I was not the only expert witness that Dr. Duffy hired. She had also hired Zach Vorhies, a former Google and YouTube engineer who was known for releasing some of Google’s proprietary internal documentation related to search and claiming that it supported his assertions that Google biased its search in favor of particular politics and beliefs. Vorhies’ expert report in the case went on at some length about his perspective that Google manually censored search results, causing their algorithms to be biased, and that the documentation he released demonstrated that Google was technically able to remove Ripoff Report’s entire website from the search results, and that Google could censor the listings out of the search results that were at contention in Dr. Duffy’s complaint. I do not think he was particularly credible because of his well-publicized bias, and because he also might be deemed to be an ex-employee of Google with an axe to grind. He also did not have much or any real experience in serving as an expert witness, which likely contributed to him producing a very weak report.
The court apparently took the same view and excluded his entire expert report for not having sufficient probative value. In the final judgment, the justice wrote:
“The report of Mr Vorhies was not admitted because it largely expressed unsupported or irrelevant opinions, contained moral or value judgments, or stated opinions which the Court was required to determine as final issues on questions of fact or conclusions of law.”
The exclusion of Vorhies from the proceedings shows that not all expert witnesses are the same.

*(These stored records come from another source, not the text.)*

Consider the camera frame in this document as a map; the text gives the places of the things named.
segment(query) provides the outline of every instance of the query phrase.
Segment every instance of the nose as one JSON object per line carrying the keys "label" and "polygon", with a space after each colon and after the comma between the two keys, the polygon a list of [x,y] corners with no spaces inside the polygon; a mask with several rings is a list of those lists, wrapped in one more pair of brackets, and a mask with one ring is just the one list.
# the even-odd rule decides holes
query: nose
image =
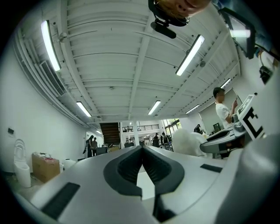
{"label": "nose", "polygon": [[179,13],[185,13],[186,12],[186,8],[184,6],[182,6],[182,5],[180,5],[180,4],[177,4],[176,8],[177,8],[177,11]]}

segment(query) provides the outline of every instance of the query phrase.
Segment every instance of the man in white t-shirt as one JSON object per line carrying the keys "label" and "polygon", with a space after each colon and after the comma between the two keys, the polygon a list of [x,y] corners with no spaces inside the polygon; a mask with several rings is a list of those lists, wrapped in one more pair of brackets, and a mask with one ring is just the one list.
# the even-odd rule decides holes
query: man in white t-shirt
{"label": "man in white t-shirt", "polygon": [[231,105],[231,110],[228,109],[228,107],[223,104],[224,101],[224,92],[225,90],[216,87],[213,90],[213,95],[216,100],[216,112],[219,118],[221,119],[223,126],[225,129],[232,127],[231,123],[231,116],[235,113],[235,108],[238,106],[237,104],[237,98]]}

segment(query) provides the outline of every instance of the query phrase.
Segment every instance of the air vent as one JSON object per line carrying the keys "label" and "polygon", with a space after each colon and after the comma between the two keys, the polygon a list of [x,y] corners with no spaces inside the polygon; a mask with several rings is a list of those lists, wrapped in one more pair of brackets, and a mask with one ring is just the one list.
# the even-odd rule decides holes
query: air vent
{"label": "air vent", "polygon": [[41,71],[43,72],[46,80],[49,82],[49,84],[53,88],[53,90],[58,94],[58,96],[62,96],[64,94],[64,91],[62,89],[61,82],[59,81],[58,77],[56,77],[57,74],[53,73],[50,70],[46,61],[43,61],[40,64],[40,68],[41,68]]}

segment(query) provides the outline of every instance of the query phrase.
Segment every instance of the railing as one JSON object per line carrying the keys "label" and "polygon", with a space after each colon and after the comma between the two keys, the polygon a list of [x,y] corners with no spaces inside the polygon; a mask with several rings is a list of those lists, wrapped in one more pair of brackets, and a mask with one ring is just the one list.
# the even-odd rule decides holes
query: railing
{"label": "railing", "polygon": [[[137,126],[137,131],[151,131],[159,130],[158,124]],[[127,126],[122,128],[122,132],[133,132],[133,126]]]}

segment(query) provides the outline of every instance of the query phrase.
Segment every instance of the ceiling light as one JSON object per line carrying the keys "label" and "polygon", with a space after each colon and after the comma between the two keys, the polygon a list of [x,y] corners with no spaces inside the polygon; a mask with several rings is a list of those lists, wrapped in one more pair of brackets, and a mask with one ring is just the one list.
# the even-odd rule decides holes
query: ceiling light
{"label": "ceiling light", "polygon": [[87,111],[87,109],[84,107],[81,101],[77,101],[76,103],[81,108],[81,110],[86,114],[86,116],[91,117],[90,113]]}
{"label": "ceiling light", "polygon": [[48,20],[41,23],[41,31],[42,31],[42,35],[43,35],[43,39],[44,39],[45,48],[47,49],[47,53],[49,55],[49,59],[52,63],[53,69],[55,71],[59,71],[61,69],[61,67],[57,60],[56,52],[53,47],[53,41],[52,41],[50,29],[49,29]]}
{"label": "ceiling light", "polygon": [[192,61],[196,53],[198,52],[199,48],[203,44],[205,38],[202,35],[198,35],[196,40],[194,41],[191,49],[188,51],[186,57],[184,58],[183,62],[179,66],[178,70],[176,71],[176,74],[181,76],[183,72],[186,70],[189,63]]}
{"label": "ceiling light", "polygon": [[250,37],[251,31],[250,30],[230,30],[232,37]]}
{"label": "ceiling light", "polygon": [[200,105],[196,105],[194,108],[190,109],[186,114],[189,114],[191,111],[194,111],[196,108],[198,108]]}
{"label": "ceiling light", "polygon": [[230,81],[231,81],[231,79],[228,79],[228,80],[221,86],[221,88],[224,88]]}
{"label": "ceiling light", "polygon": [[152,107],[152,109],[150,110],[150,112],[148,113],[148,115],[151,115],[154,112],[154,110],[159,106],[160,103],[161,103],[161,101],[157,100],[155,102],[154,106]]}

While any expert witness can have some of their work excluded from a case (even top-notch experts can expect this to happen once in a while for various reasons ranging from valid ones to spurious ones), it is certainly far more likely to occur if the expert is inexperienced, poorly trained, and has not received good direction from the legal counsel they are working with.

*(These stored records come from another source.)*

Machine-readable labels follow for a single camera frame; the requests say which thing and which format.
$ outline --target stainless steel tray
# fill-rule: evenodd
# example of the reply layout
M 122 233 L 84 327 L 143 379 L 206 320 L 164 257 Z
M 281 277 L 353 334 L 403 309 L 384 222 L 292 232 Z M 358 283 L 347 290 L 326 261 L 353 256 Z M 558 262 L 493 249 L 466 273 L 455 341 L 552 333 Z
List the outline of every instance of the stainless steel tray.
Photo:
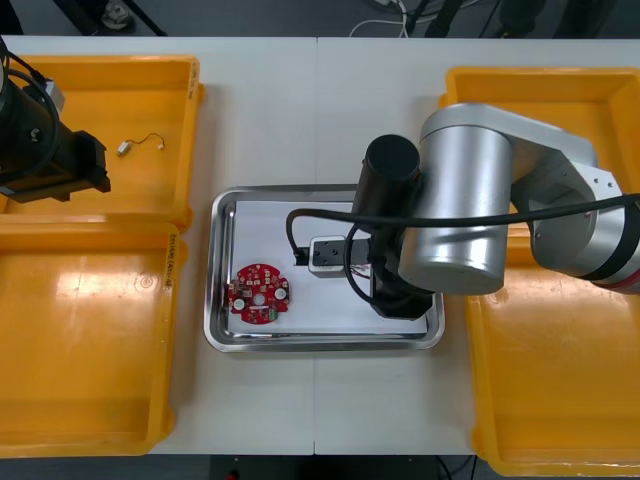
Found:
M 222 352 L 294 352 L 410 350 L 426 349 L 438 343 L 444 333 L 445 326 L 442 295 L 434 295 L 434 306 L 427 312 L 425 318 L 413 322 L 382 319 L 373 310 L 370 310 L 368 305 L 355 297 L 346 280 L 335 279 L 339 283 L 329 283 L 333 279 L 315 279 L 306 267 L 293 267 L 293 254 L 284 233 L 284 218 L 278 218 L 276 221 L 274 220 L 276 216 L 267 216 L 268 218 L 257 217 L 251 222 L 245 220 L 242 224 L 242 235 L 236 239 L 243 209 L 264 207 L 278 211 L 290 211 L 301 206 L 321 206 L 344 210 L 350 208 L 354 194 L 355 185 L 290 185 L 233 188 L 221 193 L 216 198 L 211 212 L 207 290 L 204 305 L 204 332 L 212 346 Z M 294 229 L 301 246 L 308 245 L 308 243 L 305 244 L 305 236 L 314 236 L 311 235 L 311 230 L 320 228 L 323 235 L 336 234 L 334 232 L 324 233 L 327 225 L 305 224 L 304 221 L 305 219 L 297 220 Z M 247 225 L 250 228 L 258 229 L 258 231 L 249 232 Z M 349 225 L 346 224 L 340 225 L 340 228 L 348 229 L 348 227 Z M 304 310 L 301 310 L 300 304 L 298 304 L 297 314 L 292 313 L 293 309 L 284 314 L 293 315 L 288 319 L 285 317 L 285 321 L 289 321 L 290 325 L 293 325 L 287 327 L 289 330 L 274 327 L 273 325 L 277 322 L 271 324 L 271 327 L 255 327 L 248 324 L 239 327 L 242 322 L 239 322 L 237 318 L 232 318 L 237 316 L 229 313 L 227 306 L 229 282 L 235 270 L 248 264 L 244 263 L 234 267 L 234 252 L 236 256 L 240 256 L 240 251 L 245 252 L 242 259 L 247 262 L 249 258 L 246 254 L 247 250 L 255 252 L 256 258 L 259 259 L 256 263 L 274 265 L 281 270 L 282 265 L 288 268 L 289 273 L 283 273 L 286 273 L 292 286 L 292 306 L 296 304 L 296 298 L 298 298 L 304 307 Z M 295 279 L 290 278 L 290 275 L 297 275 L 298 282 L 296 283 Z M 320 301 L 327 298 L 330 298 L 331 301 Z M 333 310 L 323 312 L 325 305 Z M 328 331 L 327 329 L 332 328 L 331 325 L 335 325 L 335 322 L 332 323 L 332 321 L 338 311 L 343 316 L 350 316 L 350 321 L 355 327 L 343 327 L 340 324 L 340 328 L 336 331 Z M 308 325 L 320 326 L 316 328 L 308 327 Z

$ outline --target red circuit board
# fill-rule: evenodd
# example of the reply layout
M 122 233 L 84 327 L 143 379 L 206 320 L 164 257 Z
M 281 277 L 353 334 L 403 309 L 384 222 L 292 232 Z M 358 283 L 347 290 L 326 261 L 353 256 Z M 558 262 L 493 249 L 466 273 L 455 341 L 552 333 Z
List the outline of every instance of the red circuit board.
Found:
M 240 270 L 229 285 L 229 308 L 242 320 L 266 325 L 289 308 L 290 287 L 280 270 L 271 265 L 254 264 Z

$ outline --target black cable
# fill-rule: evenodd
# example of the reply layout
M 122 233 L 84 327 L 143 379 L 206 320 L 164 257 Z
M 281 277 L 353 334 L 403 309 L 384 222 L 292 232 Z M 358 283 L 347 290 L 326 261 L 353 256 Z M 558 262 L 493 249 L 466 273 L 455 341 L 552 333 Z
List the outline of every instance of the black cable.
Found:
M 451 470 L 451 476 L 455 477 L 458 473 L 460 473 L 461 471 L 463 471 L 465 468 L 467 468 L 467 465 L 469 465 L 469 462 L 471 461 L 471 459 L 474 457 L 475 455 L 467 455 L 467 458 L 464 459 L 464 461 L 457 466 L 456 468 L 454 468 L 453 470 Z
M 351 285 L 353 291 L 358 295 L 362 300 L 367 302 L 369 305 L 374 307 L 378 307 L 381 309 L 389 309 L 394 310 L 396 308 L 400 308 L 405 306 L 407 303 L 411 301 L 411 297 L 401 298 L 399 300 L 393 301 L 384 301 L 377 298 L 370 297 L 366 293 L 362 291 L 360 286 L 356 283 L 353 278 L 353 273 L 351 272 L 351 251 L 353 250 L 353 237 L 356 232 L 359 230 L 358 225 L 354 224 L 349 230 L 347 237 L 344 240 L 344 253 L 342 257 L 342 261 L 344 264 L 344 275 L 347 277 L 347 282 Z
M 412 13 L 407 12 L 407 17 L 409 17 L 409 20 L 407 20 L 407 25 L 405 27 L 407 37 L 410 37 L 413 34 L 413 31 L 416 29 L 418 20 L 422 16 L 424 10 L 427 8 L 427 5 L 429 5 L 430 1 L 431 0 L 420 0 L 418 8 L 416 8 Z
M 449 472 L 449 468 L 447 468 L 447 464 L 444 463 L 444 460 L 442 460 L 438 455 L 436 455 L 436 460 L 444 470 L 444 473 L 447 474 L 447 480 L 453 480 L 453 477 L 451 476 L 451 472 Z
M 451 22 L 462 7 L 462 0 L 444 0 L 438 16 L 429 24 L 424 32 L 425 38 L 446 38 L 449 35 Z
M 471 476 L 469 480 L 473 480 L 473 476 L 476 474 L 476 464 L 478 463 L 478 456 L 476 455 L 473 459 L 473 467 L 471 468 Z
M 484 37 L 484 34 L 486 33 L 487 28 L 489 27 L 489 24 L 491 23 L 491 19 L 495 15 L 496 10 L 498 10 L 498 6 L 500 5 L 501 2 L 502 2 L 502 0 L 497 0 L 496 3 L 493 5 L 493 8 L 491 9 L 491 13 L 487 17 L 487 21 L 484 22 L 484 27 L 482 27 L 482 30 L 480 31 L 480 35 L 478 35 L 478 38 Z
M 47 84 L 47 78 L 42 75 L 38 70 L 36 70 L 35 68 L 33 68 L 31 65 L 29 65 L 27 62 L 25 62 L 24 60 L 22 60 L 19 56 L 17 56 L 15 53 L 11 53 L 9 52 L 9 57 L 11 58 L 11 60 L 14 60 L 16 63 L 22 65 L 22 67 L 29 72 L 29 75 L 31 75 L 31 77 L 38 82 L 40 85 L 42 86 L 46 86 Z
M 357 215 L 346 212 L 334 212 L 315 208 L 299 208 L 287 215 L 285 224 L 287 239 L 296 258 L 304 256 L 304 251 L 296 245 L 293 237 L 293 221 L 298 217 L 322 218 L 337 222 L 364 224 L 373 227 L 404 227 L 404 228 L 462 228 L 462 227 L 492 227 L 512 225 L 514 223 L 528 223 L 551 218 L 568 217 L 581 213 L 603 210 L 606 208 L 623 207 L 640 202 L 640 193 L 620 195 L 595 202 L 578 203 L 562 207 L 544 208 L 524 213 L 509 213 L 506 215 L 492 215 L 488 217 L 469 218 L 410 218 L 410 217 L 379 217 Z
M 30 84 L 44 100 L 47 111 L 51 116 L 51 141 L 49 142 L 47 153 L 43 155 L 35 165 L 27 168 L 26 170 L 0 174 L 0 185 L 5 185 L 7 183 L 20 180 L 21 178 L 37 174 L 46 165 L 48 165 L 51 160 L 53 160 L 53 157 L 58 151 L 58 144 L 60 143 L 60 115 L 58 115 L 58 110 L 56 109 L 53 100 L 51 100 L 51 97 L 47 94 L 44 88 L 29 75 L 18 70 L 7 69 L 7 75 L 18 77 Z

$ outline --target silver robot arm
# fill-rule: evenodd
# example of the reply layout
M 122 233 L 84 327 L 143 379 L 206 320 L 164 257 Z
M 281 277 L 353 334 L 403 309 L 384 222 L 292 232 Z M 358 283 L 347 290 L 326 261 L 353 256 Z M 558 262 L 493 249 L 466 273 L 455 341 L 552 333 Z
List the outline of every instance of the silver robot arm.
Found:
M 621 195 L 591 143 L 482 104 L 440 110 L 422 128 L 422 195 L 413 216 L 467 218 Z M 544 268 L 640 293 L 640 209 L 616 207 L 529 224 Z M 430 291 L 482 295 L 504 283 L 507 226 L 408 229 L 398 273 Z

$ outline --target yellow tray
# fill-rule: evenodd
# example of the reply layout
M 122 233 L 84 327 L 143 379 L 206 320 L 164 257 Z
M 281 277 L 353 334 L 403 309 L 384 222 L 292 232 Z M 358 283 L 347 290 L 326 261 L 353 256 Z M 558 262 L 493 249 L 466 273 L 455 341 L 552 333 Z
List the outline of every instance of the yellow tray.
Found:
M 489 103 L 591 140 L 640 190 L 635 69 L 456 68 L 441 106 Z M 510 229 L 505 287 L 468 297 L 474 448 L 503 475 L 640 474 L 640 304 L 535 264 Z
M 181 231 L 192 220 L 189 190 L 199 100 L 199 63 L 191 56 L 25 57 L 53 78 L 65 95 L 61 120 L 107 147 L 111 192 L 87 190 L 71 201 L 19 204 L 0 196 L 10 221 L 169 222 Z M 123 157 L 118 146 L 155 132 Z
M 0 457 L 141 455 L 171 429 L 170 224 L 0 229 Z

It is worthwhile to note that the Australian court appeared to give great leeway to the fact that Dr. Duffy represented herself, and, as such, she was less familiar with legal procedures and requirements. If the court had been insistent upon applying the law without any flexibility, it could have derailed her case in several instances. I have watched judges deal with pro se litigants a number of times, and it requires a great deal of patience because they are often educating those litigants on law and procedure in the midst of trying to perform their regular functions. In Dr. Duffy’s case, what I witnessed was the Honourable Auxiliary Justice Tilmouth very sensitively and judiciously allowing imperfect documents and allowing latitude to correct imperfect procedural steps in order to facilitate the plaintiff’s quest for justice. Justice Tilmouth seemed kind while simultaneously maintaining neutrality and professionalism — not everything in the proceedings went Dr. Duffy’s way, and Tilmouth agreed with a number of Google’s counsel’s motions. It was pretty inspiring to see, because it would be very easy to be dismissive of a defamation victim’s needs when their unfamiliarity with attorney duties may result in expending greater amounts of the court’s time with matters that would otherwise be less likely to arise where everyone is well-versed in procedural requirements.
Justice Tilmouth’s oversight enabled Dr. Duffy to have a viable chance of getting justice. This sort of dedication to the well-being of all constituents is more needed in the judicial branch of government, the world over, since legal representation can be so costly.